Прошли тысячелетия со времени исчезновения олимпийских богов, но поклонники Бахуса не переводились, и на их счет воздвигали храмы жрецы его.
Строились храмы и Фемиде, долженствовавшей взвешивать грехи поклонников Бахуса. Она изображалась в храмах всего мира с повязкой на глазах. Так было в Париже, Лондоне, Нью-Йорке, Калькутте, Тамбове и Можайске.
А в Московском Кремле, в нише вестибюля она смотрела во все глаза! И когда она сняла повязку — неизвестно. А может, ее и совсем не было?
С самого начала судебной реформы в кремлевском храме правосудия, здании судебных установлений, со дня введения судебной реформы в 1864–1866 годы стояла она. Статуя такая, как и подобает ей быть во всем мире: весы, меч карающий и толстенные томы законов. Одного только не оказалось у богини, самого главного атрибута — повязки на глазах.
Почти полвека стояла зрячая Фемида, а может быть, и до сего времени уцелела как памятник старины в том же виде. Никто не обращал внимания на нее, а когда один газетный репортер написал об этом заметку в либеральную газету «Русские ведомости», то она напечатана не была.
— Да нельзя же, на всю Европу срам пойдет!
Не повезло здесь богине правосудия: тысячепудовый штукатурный потолок с богатой лепкой рухнул в главном зале храма Фемиды, сшиб ей повязку вместе с головой, сокрушил и символ закона — зерцало.
Счастье, что Фемида была коммерческая, не признававшая кровавых жертв, и потому обошлось без них: потолок рухнул ночью, в пустом помещении.
Храм Бахуса существовал до Октябрьской революции.

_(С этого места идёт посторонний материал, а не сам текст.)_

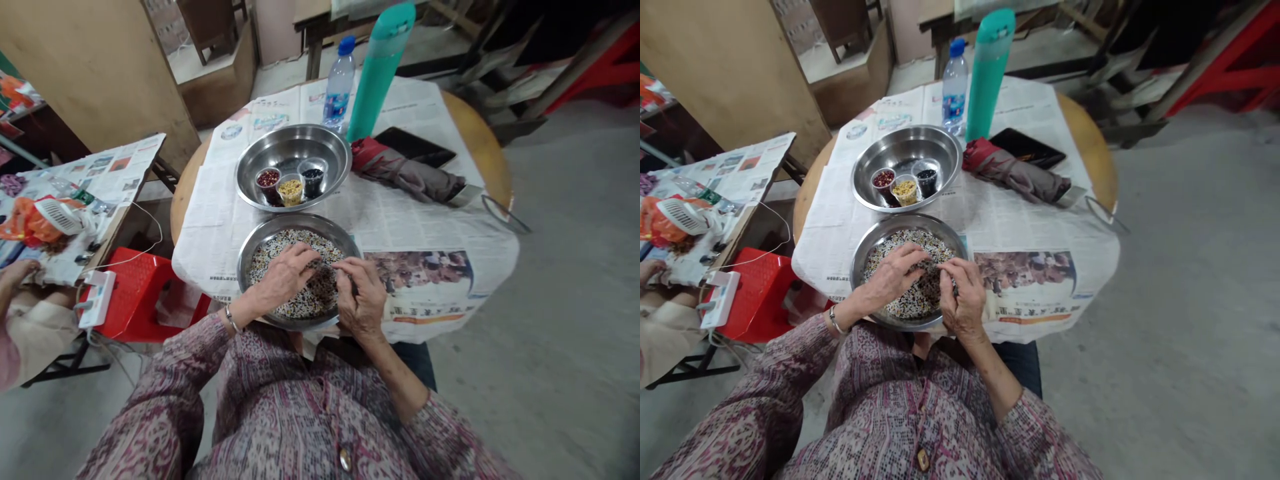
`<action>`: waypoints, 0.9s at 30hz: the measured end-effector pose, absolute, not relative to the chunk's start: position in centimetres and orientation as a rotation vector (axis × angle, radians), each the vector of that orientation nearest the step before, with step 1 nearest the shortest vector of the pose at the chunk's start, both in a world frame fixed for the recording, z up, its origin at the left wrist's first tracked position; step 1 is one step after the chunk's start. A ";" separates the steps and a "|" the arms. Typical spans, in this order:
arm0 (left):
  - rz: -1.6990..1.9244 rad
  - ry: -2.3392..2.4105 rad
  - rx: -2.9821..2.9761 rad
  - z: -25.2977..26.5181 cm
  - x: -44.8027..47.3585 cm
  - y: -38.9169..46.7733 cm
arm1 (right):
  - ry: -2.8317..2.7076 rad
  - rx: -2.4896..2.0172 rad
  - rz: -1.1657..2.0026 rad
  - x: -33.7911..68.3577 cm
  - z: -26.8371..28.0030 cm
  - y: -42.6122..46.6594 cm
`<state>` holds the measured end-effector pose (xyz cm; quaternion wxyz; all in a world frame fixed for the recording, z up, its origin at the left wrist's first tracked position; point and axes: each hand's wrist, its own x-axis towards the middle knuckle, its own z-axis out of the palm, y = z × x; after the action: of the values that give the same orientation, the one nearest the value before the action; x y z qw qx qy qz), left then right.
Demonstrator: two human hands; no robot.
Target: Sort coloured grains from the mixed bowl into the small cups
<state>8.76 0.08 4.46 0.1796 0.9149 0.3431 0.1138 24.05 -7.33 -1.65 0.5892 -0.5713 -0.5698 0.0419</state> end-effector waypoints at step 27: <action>0.008 0.673 2.834 4.6 8.0 -1.5 | -1.326 -1.334 0.071 24.0 -1.8 -7.4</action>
<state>7.99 -1.55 4.60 0.1143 0.9666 0.2296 0.0028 23.98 -7.44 -1.83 0.5889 -0.5727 -0.5695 0.0304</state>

И теперь это тот же украшенный лепными работами двусветный зал, только у подъезда не вызывает швейцар кучеров, а магазин всегда полон народа, покупающего необходимые для питания продукты.
И все так же по вечерам яркие люстры сверкают сквозь зеркальные стекла.

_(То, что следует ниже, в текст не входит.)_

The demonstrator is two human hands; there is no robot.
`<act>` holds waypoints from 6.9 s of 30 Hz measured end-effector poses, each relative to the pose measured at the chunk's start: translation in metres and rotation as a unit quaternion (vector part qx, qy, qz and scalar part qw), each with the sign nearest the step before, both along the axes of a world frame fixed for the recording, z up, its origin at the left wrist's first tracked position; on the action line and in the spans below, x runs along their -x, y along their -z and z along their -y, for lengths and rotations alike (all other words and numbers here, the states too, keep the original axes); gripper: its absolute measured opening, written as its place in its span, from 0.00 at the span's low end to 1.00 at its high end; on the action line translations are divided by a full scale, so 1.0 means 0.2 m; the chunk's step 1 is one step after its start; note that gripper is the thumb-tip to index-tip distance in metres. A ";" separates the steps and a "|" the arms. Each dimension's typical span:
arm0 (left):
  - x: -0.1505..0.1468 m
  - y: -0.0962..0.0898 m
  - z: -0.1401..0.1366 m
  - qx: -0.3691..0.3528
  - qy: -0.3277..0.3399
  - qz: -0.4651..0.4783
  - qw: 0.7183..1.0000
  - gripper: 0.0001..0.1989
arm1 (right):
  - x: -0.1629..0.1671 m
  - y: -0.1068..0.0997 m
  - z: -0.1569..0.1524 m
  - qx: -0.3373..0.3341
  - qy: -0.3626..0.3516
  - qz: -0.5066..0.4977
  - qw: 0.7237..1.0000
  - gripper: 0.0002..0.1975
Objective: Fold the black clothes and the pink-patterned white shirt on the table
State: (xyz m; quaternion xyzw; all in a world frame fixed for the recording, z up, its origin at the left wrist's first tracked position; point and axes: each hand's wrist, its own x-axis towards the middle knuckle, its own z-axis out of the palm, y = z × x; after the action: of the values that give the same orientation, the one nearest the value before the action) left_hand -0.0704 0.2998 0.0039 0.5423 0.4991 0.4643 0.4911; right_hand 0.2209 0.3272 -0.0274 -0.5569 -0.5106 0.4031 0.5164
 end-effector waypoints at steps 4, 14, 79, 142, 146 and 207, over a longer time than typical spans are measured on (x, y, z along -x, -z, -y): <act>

Когда Елисеев сдал третий этаж этого дома под одной крышей с магазином коммерческому суду, то там были водружены, как и во всех судах, символы закона: зерцала с указом Петра I и золоченый столб с короной наверху, о котором давным-давно ходили две строчки:
В России нет закона,
Есть столб, и на столбе корона.

Водрузили здесь и Фемиду с повязкой на глазах.
Но здесь ей надели повязку для того, должно быть, чтобы она не видела роскоши соседнего храма Бахуса, поклонники которого оттуда время от времени поднимались волей рока в храм Фемиды.